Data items
■ ■ ■ ■ ■
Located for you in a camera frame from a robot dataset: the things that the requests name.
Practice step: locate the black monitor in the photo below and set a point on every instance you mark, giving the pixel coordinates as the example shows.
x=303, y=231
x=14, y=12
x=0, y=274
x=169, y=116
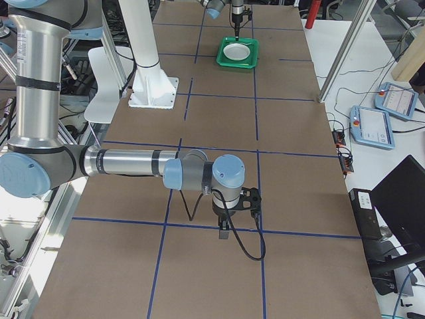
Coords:
x=399, y=199

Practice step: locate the white side desk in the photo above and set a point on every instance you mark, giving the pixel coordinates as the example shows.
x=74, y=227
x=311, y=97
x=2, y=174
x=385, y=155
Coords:
x=367, y=64

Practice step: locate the white round plate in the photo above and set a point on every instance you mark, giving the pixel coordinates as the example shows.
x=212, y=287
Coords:
x=236, y=51

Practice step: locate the blue teach pendant near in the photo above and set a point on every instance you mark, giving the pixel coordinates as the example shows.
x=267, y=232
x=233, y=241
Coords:
x=371, y=127

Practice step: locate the aluminium frame post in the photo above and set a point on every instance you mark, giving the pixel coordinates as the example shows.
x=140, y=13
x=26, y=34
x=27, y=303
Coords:
x=353, y=32

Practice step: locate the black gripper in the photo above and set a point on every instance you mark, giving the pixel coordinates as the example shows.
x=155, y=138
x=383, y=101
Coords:
x=220, y=212
x=236, y=17

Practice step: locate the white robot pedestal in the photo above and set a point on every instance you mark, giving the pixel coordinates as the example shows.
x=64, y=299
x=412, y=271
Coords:
x=151, y=88

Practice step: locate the black orange hub near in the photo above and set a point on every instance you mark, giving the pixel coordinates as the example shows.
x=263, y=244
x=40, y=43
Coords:
x=345, y=159

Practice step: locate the blue teach pendant far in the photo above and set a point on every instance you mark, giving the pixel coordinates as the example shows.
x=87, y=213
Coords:
x=397, y=101

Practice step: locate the black orange hub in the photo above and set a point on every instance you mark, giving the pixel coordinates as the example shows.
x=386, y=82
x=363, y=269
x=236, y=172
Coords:
x=339, y=137
x=345, y=159

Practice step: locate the blue teach pendant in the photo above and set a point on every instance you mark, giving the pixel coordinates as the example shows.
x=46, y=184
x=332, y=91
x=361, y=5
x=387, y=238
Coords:
x=371, y=127
x=397, y=101

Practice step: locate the black computer box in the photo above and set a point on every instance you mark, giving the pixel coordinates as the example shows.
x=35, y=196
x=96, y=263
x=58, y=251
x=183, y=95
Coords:
x=365, y=214

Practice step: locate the white chair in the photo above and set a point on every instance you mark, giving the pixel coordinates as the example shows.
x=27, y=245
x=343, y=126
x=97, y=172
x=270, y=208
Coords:
x=102, y=107

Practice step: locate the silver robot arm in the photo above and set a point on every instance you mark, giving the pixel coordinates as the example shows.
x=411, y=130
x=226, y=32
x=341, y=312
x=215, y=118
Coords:
x=214, y=7
x=37, y=161

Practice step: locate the black orange hub far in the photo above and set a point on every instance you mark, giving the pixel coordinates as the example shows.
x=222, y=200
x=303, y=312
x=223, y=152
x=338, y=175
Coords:
x=339, y=137

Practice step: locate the red cylinder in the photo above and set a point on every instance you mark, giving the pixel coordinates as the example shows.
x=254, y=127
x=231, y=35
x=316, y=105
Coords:
x=312, y=14

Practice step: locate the green plastic tray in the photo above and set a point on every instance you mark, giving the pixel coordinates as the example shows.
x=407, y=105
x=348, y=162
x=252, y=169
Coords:
x=248, y=63
■ ■ ■ ■ ■
_WORK INSTRUCTION_
Leave out the pictures and return the rest of the records exactly.

_SOLVED PROBLEM_
Located for you in a camera frame from a robot dataset: the things that the requests name.
Practice step: locate the black monitor in the photo below and set a point on every instance you mark, giving the pixel coordinates as the example shows.
x=303, y=231
x=14, y=12
x=0, y=274
x=169, y=116
Coords:
x=399, y=199

Practice step: locate the white side desk in the photo above and set a point on every instance you mark, giving the pixel coordinates as the example shows.
x=74, y=227
x=311, y=97
x=2, y=174
x=385, y=155
Coords:
x=367, y=64

Practice step: locate the white round plate in the photo above and set a point on every instance you mark, giving the pixel coordinates as the example shows.
x=212, y=287
Coords:
x=236, y=51

Practice step: locate the blue teach pendant near in the photo above and set a point on every instance you mark, giving the pixel coordinates as the example shows.
x=267, y=232
x=233, y=241
Coords:
x=371, y=127

Practice step: locate the aluminium frame post in the photo above and set a point on every instance you mark, giving the pixel coordinates as the example shows.
x=140, y=13
x=26, y=34
x=27, y=303
Coords:
x=353, y=32

Practice step: locate the black gripper in the photo above and set a point on every instance you mark, giving the pixel coordinates as the example shows.
x=155, y=138
x=383, y=101
Coords:
x=220, y=212
x=236, y=17

Practice step: locate the white robot pedestal in the photo above and set a point on every instance you mark, giving the pixel coordinates as the example shows.
x=64, y=299
x=412, y=271
Coords:
x=151, y=88

Practice step: locate the black orange hub near in the photo above and set a point on every instance you mark, giving the pixel coordinates as the example shows.
x=263, y=244
x=40, y=43
Coords:
x=345, y=159

Practice step: locate the blue teach pendant far in the photo above and set a point on every instance you mark, giving the pixel coordinates as the example shows.
x=87, y=213
Coords:
x=397, y=101

Practice step: locate the black orange hub in the photo above and set a point on every instance you mark, giving the pixel coordinates as the example shows.
x=386, y=82
x=363, y=269
x=236, y=172
Coords:
x=339, y=137
x=345, y=159

Practice step: locate the blue teach pendant in the photo above and set a point on every instance you mark, giving the pixel coordinates as the example shows.
x=46, y=184
x=332, y=91
x=361, y=5
x=387, y=238
Coords:
x=371, y=127
x=397, y=101

Practice step: locate the black computer box in the photo above and set a point on every instance you mark, giving the pixel coordinates as the example shows.
x=35, y=196
x=96, y=263
x=58, y=251
x=183, y=95
Coords:
x=365, y=214

Practice step: locate the white chair in the photo above and set a point on every instance you mark, giving the pixel coordinates as the example shows.
x=27, y=245
x=343, y=126
x=97, y=172
x=270, y=208
Coords:
x=102, y=107

Practice step: locate the silver robot arm in the photo above and set a point on every instance you mark, giving the pixel coordinates as the example shows.
x=411, y=130
x=226, y=32
x=341, y=312
x=215, y=118
Coords:
x=214, y=7
x=37, y=161

Practice step: locate the black orange hub far in the photo above and set a point on every instance you mark, giving the pixel coordinates as the example shows.
x=222, y=200
x=303, y=312
x=223, y=152
x=338, y=175
Coords:
x=339, y=137

Practice step: locate the red cylinder in the photo above and set a point on every instance you mark, giving the pixel coordinates as the example shows.
x=254, y=127
x=231, y=35
x=316, y=105
Coords:
x=312, y=14

Practice step: locate the green plastic tray in the photo above and set a point on every instance you mark, giving the pixel coordinates as the example shows.
x=407, y=105
x=348, y=162
x=252, y=169
Coords:
x=248, y=63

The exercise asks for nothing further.